Hi all. I lost my little girl on saturday. I have three boys who I had no problems with. Since them ive had two ectopics and then got pregnant with my little lady easy. Had a slight bleed at 14 weeks was told my cervix had a lesion but was offered no scan etc the bleeding stopped the same day but on n off I had little bleeds went for a sexing scan at 16 weeks 4 days and all was good. Had a slight bleed on thursday morning so rang midwife who said was prob cervix again but to go to check hb etc she couldn't find hb n said I was smallish. Sent me for a scan and found she had died roughly two weeks before. Gave birth to her on saturday and spent an hour with her. I feel so lost and empty and just want to still be pregnant. We was half way there with my first little girl. She has been sent for post mortem im killing myself wanting answers I so desperately want to be pregnant again. I need to hold a baby of my own. Im scared it will be something to do with me and we wont be able to have anymore. I miss her so much being inside me. Has anyone else been through this and gone on to have a normal safe pregnancy after x


----------



## gnomette

I am sorry for the loss of your little lady x my son passed away almost a year ago not pregnant yet but I have only got one tube so these things can take a bit longer as I know I don't always ov off my tube side an my tube side wont always pull an egg over so anyway I have every hope that it will happen for me an for you just give your self time to heal x an be as gentle to your self as you can an have hope x is all the advice I can give x


----------



## Andypanda6570

:hugs::hugs::hugs::hugs::hugs::hugs::hugs::hugs::hugs::hugs::hugs::hugs:

I am so deeply sorry for your loss.
I also lost my Ava at 22 weeks, I already had 3 boys too. My boys were 21, 19 and 12 when I got pregnant by accident at the age of 40. I went in for a sonogram and there was no heartbeat. I gave birth to her in my home on 3-3-2011 and we buried her on 3-11-2011. I was completely devastated. It was my little girl , finally and now she was gone. It has taken me almost 2 years to get a little better and reach some kind of new normal. 

You need to be gentle on yourself and give yourself the time you need to grieve. It is a long and hard journey, but time does help a little.
I am always around if you ever need a friend..XO Andrea


----------



## sara8100

Thank you for your replies. Imbao desperate to get pregnant again but think I should wait for post mortem results. Im scared its something wrong with me. Did any of you get pregnant quickly after and be ok z


----------



## Lottelotte

I am so so sorry for the loss of your little lady.

I have lost two babies, my first loss was absolutely horrific and I can barely bear talking about it. My second loss was in Oct, a little boy called Rory. We found out on his post morten he had triploidy and typically result in earlier losses. My little one held on and everytime I close my eyes I see his little hands and feet and miss him so dearly.

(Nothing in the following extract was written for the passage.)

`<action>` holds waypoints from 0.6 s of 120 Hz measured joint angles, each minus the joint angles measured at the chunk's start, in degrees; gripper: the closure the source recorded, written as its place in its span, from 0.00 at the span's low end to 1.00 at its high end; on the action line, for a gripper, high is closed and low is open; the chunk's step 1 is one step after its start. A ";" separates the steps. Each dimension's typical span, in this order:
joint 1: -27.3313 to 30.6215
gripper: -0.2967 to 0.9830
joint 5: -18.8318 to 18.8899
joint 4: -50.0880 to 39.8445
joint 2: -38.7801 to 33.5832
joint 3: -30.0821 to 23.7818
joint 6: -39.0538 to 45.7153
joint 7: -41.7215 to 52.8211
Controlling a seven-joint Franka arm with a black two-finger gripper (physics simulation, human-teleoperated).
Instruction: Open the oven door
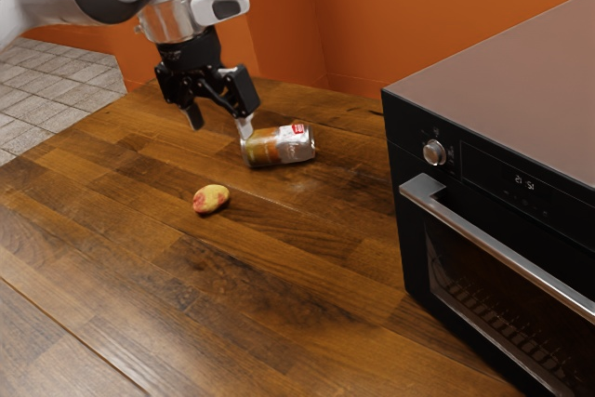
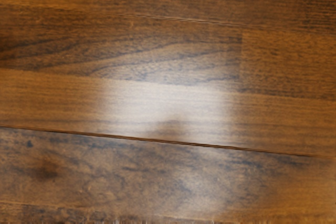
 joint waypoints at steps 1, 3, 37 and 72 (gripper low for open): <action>-0.01 0.23 -0.01 0.02 0.01 0.00 -0.11 0.02; -0.02 0.23 -0.02 0.05 0.03 0.00 -0.33 0.08; 6.09 0.23 -1.40 4.24 -13.04 -10.36 -0.08 13.87; -2.53 0.23 -6.91 -21.60 -27.00 -25.49 14.12 50.61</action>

I fell pregnant again fairly quickly (quicker than expected) and touch wood everything is going fine. I had an anomoly scan a couple of weeks ago and at the moment she looks perfect. But I know that I can't take anything for granted and that it can all fall apart in a moment (which it has done twice).

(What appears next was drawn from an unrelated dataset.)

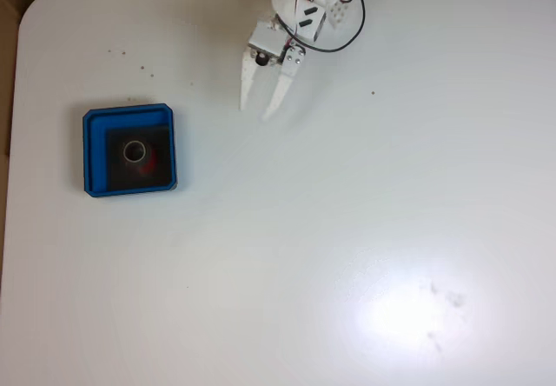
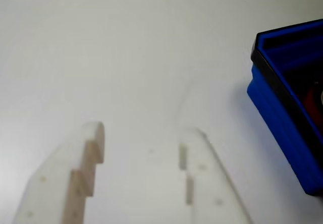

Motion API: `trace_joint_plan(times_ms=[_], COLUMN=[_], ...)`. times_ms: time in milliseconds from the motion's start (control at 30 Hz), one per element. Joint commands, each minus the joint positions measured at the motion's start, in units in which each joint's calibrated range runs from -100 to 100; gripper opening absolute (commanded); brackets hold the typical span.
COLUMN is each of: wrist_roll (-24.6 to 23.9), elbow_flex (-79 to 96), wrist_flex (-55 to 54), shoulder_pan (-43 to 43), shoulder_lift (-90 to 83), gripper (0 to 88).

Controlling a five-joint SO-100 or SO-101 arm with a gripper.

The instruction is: Pick the red roll and drop it in the blue box

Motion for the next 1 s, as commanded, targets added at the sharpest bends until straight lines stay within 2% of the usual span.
trace_joint_plan(times_ms=[0, 133, 267, 467, 700, 967], wrist_roll=[-0.2, -0.2, -0.1, 0.3, -0.2, -0.1], elbow_flex=[0.9, 0.8, 0.8, 0.8, 0.8, 0.8], wrist_flex=[-0.9, -0.9, -0.9, -0.8, -0.8, -0.8], shoulder_pan=[-9.2, -17.8, -22.7, -23.5, -27.1, -27.0], shoulder_lift=[-0.5, -0.5, -0.5, -0.5, -0.5, -0.4], gripper=[13.7, 13.7, 13.7, 12.4, 0.3, 0.5])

I hope that the coming weeks are gentle on you. I hoep you get answers. I have been 'lucky' (if you can call it that) and have had answers for both losses and they were both just chance events. I was told by the fetal medicine specilalist that my chance of having another loss was the same for any other woman and I was at no increased risk. Having answers has to a certain extent helped although it still doesn't make it any easier.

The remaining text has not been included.